▸ **Requirement**
From the material below, return exactly the lines starting at the one that holds "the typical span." and ending at the one that holds "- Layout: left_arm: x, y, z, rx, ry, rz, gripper". Pictures stay out of the answer.

▸ **Dataset records**
#####

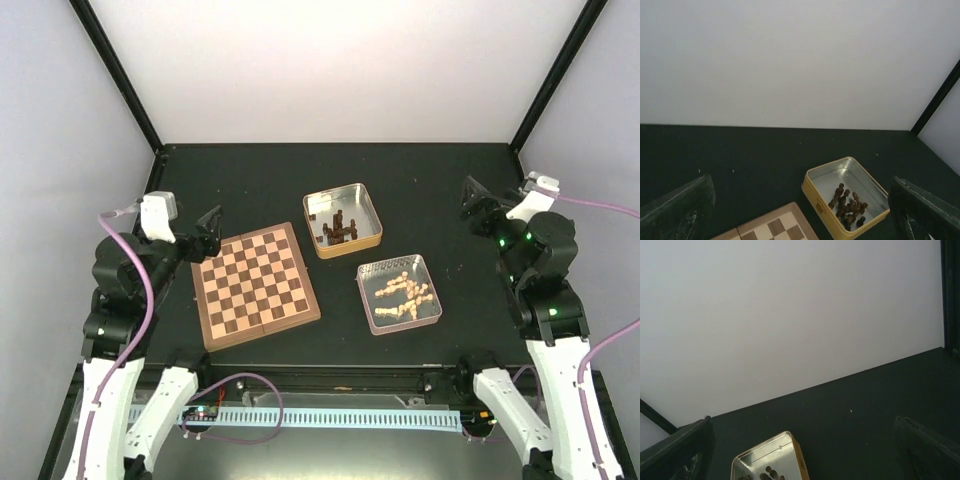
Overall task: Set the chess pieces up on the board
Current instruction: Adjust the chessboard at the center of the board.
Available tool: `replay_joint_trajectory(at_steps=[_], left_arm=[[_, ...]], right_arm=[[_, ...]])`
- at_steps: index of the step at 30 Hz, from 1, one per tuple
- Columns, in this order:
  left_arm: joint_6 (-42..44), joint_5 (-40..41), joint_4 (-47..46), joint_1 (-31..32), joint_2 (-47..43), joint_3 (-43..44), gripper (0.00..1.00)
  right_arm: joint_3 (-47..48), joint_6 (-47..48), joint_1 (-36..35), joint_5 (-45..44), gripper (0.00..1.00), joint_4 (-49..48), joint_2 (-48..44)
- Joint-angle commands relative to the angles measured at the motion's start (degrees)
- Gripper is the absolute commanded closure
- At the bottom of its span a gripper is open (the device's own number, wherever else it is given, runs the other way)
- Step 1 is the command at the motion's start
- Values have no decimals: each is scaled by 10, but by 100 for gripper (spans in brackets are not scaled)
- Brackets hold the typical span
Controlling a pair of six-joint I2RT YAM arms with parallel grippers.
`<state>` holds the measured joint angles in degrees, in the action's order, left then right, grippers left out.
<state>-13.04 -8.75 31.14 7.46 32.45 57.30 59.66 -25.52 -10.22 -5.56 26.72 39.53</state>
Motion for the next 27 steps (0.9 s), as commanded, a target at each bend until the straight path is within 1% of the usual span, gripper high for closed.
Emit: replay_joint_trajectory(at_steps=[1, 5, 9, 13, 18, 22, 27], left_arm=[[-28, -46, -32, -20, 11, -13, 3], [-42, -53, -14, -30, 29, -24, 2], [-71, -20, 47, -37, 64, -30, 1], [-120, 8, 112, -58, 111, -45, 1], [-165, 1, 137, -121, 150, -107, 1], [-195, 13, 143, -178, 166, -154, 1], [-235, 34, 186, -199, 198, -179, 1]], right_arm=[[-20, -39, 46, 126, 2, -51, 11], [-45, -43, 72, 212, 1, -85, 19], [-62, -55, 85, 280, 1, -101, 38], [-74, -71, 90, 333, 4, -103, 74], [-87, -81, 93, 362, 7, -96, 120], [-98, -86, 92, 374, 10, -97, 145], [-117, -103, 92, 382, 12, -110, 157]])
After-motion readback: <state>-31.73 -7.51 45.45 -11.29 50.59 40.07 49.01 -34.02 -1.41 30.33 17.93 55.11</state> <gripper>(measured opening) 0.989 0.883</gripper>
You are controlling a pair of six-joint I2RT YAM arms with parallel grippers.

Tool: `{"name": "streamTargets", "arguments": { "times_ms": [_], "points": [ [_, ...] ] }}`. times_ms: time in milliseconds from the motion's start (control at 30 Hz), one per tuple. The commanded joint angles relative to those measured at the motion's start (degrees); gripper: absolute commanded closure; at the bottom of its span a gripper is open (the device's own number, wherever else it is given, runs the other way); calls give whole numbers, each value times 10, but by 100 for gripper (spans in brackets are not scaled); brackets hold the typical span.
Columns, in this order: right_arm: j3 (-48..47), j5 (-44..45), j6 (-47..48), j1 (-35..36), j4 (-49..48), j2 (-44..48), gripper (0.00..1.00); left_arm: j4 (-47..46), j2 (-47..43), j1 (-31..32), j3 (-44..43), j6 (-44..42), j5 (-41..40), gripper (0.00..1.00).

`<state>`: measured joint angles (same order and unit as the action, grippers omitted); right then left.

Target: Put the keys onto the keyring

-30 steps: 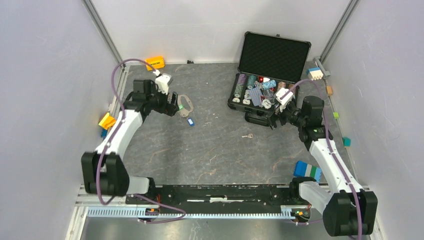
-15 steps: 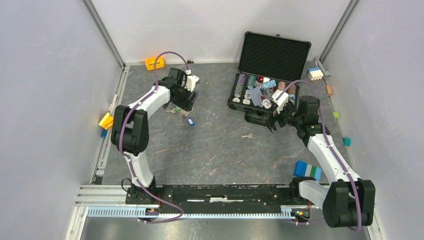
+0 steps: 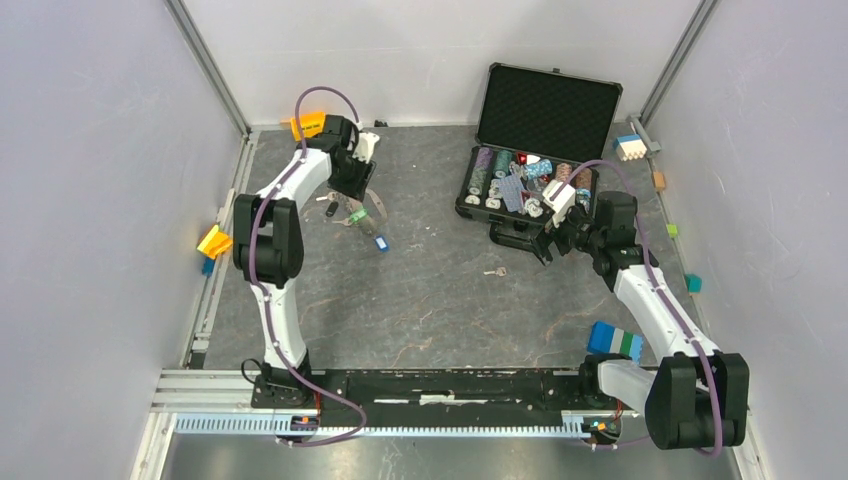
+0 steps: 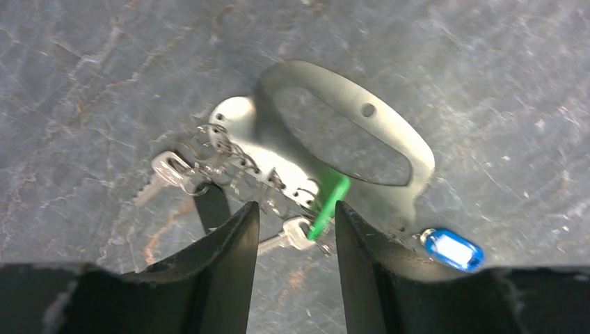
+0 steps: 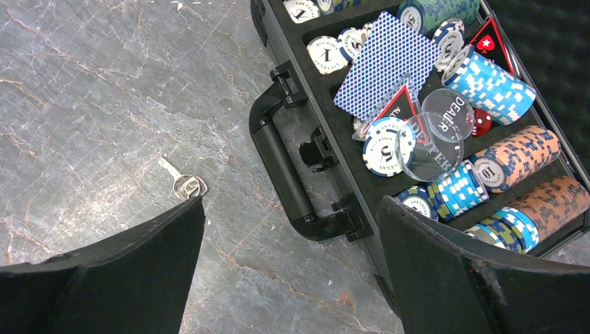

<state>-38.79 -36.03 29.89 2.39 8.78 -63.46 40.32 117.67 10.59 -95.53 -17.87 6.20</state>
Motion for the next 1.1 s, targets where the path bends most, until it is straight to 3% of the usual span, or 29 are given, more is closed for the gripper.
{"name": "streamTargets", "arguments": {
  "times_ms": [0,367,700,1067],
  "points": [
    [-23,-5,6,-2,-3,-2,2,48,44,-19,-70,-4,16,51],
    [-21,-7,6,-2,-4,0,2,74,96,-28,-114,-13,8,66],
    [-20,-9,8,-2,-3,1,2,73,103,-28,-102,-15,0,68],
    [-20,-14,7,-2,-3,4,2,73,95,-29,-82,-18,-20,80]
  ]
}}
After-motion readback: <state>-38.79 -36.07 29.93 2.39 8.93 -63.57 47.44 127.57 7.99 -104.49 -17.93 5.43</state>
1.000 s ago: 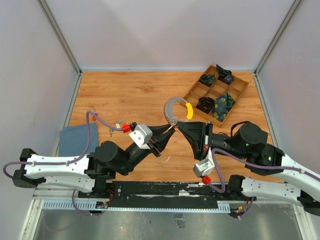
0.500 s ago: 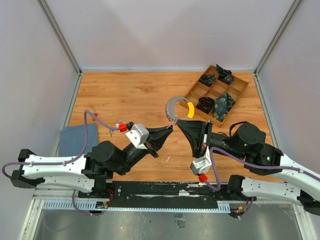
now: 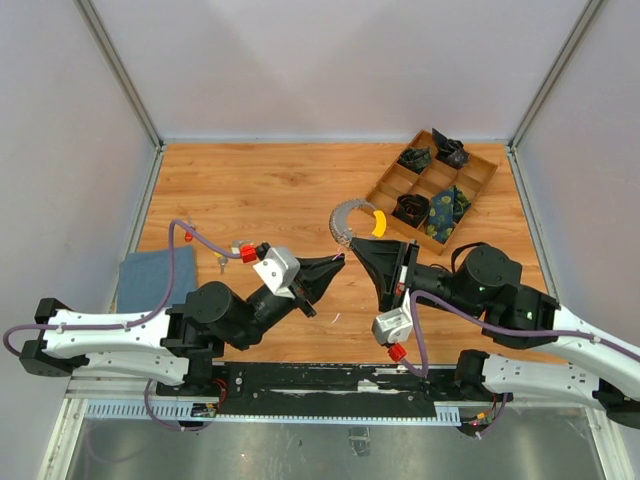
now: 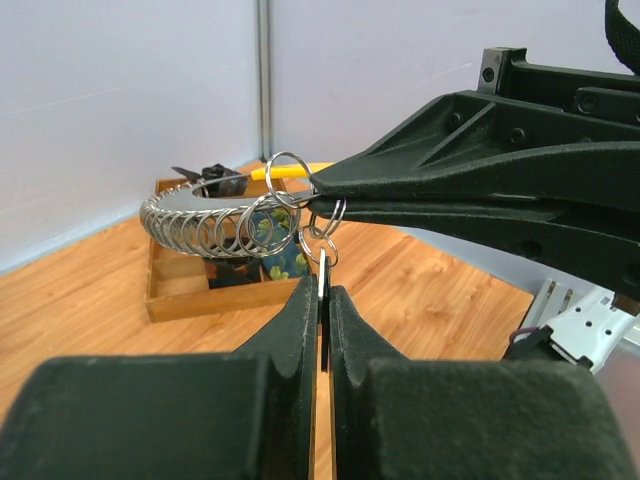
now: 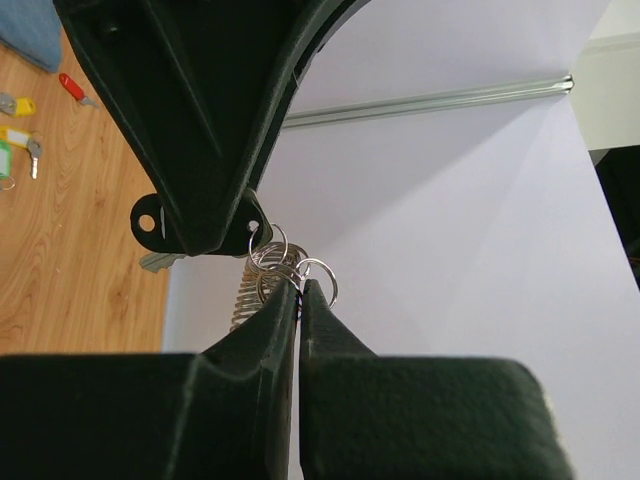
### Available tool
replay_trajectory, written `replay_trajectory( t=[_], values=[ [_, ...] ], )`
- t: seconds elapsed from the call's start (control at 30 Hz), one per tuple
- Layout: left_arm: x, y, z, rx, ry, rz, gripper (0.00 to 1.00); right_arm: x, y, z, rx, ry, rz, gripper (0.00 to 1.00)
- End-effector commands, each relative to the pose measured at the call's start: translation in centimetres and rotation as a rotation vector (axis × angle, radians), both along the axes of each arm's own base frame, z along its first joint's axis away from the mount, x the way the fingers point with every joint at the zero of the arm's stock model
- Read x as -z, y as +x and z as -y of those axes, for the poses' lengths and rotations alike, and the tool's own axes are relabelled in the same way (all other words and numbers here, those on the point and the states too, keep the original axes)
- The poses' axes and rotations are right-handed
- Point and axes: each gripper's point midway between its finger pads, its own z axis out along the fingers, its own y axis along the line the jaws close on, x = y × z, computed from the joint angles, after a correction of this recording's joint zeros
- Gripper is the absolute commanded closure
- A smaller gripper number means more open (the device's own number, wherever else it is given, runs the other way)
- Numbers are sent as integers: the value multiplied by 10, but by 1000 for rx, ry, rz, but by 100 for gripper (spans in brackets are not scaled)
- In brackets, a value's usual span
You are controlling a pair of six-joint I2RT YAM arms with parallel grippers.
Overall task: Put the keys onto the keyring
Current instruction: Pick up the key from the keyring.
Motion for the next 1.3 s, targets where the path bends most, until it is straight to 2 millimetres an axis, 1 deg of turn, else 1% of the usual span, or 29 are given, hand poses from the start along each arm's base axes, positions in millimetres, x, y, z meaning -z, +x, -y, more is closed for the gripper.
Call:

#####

▸ **Task output**
Tool: `{"name": "streamTargets", "arguments": { "times_ms": [_], "points": [ [_, ...] ] }}`. times_ms: time in milliseconds from the motion's start (control at 30 Hz), one per tuple. The commanded joint angles relative to those measured at the motion's start (degrees); gripper: absolute commanded closure; at the bottom of its span a gripper is open (the device's own number, wherever else it is given, runs the other way); calls give whole numbers, each value times 10, but by 100 for gripper (spans in brackets are not scaled); brackets hold the typical span.
Columns, in this order: right_arm: j3 (-48..47), j5 (-44..45), j6 (-47..48), j1 (-35..36), j4 (-49..48), j2 (-44..48), gripper (0.00..1.00); left_arm: j4 (-47..46), j2 (-47..43), j1 (-31..32), j3 (-44..43), j6 (-44..42), j5 (-41..40), gripper (0.00..1.00).

`<state>`: measured joint angles (same order and unit as the action, grippers omitted); right then left.

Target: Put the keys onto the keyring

-30 steps: 
-15 steps: 
+0 steps: 
+0 steps: 
+0 steps: 

<state>-38.79 -36.03 29.89 2.39 8.78 -63.46 40.32 117.67 10.59 -95.53 -17.87 6.20</state>
Motion for the next 1.1 s, targets where the path bends most, until it is straight to 3% of the usual span, or 29 are given, more is closed for the gripper.
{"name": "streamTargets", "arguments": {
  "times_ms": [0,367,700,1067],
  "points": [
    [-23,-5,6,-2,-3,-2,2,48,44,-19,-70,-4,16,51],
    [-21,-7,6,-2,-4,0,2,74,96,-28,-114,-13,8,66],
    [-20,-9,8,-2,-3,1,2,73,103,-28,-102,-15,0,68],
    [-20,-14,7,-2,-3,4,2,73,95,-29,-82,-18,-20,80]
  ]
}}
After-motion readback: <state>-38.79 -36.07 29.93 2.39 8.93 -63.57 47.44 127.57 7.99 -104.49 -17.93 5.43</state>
1.000 s ago: 
0.500 s ago: 
now: 
now: 
now: 
### Available tool
replay_trajectory, written `replay_trajectory( t=[_], values=[ [_, ...] ], )`
- t: seconds elapsed from the call's start (control at 30 Hz), one per tuple
- Layout: left_arm: x, y, z, rx, ry, rz, gripper (0.00 to 1.00); right_arm: x, y, z, rx, ry, rz, gripper (0.00 to 1.00)

The answer is complete, and the exercise is done.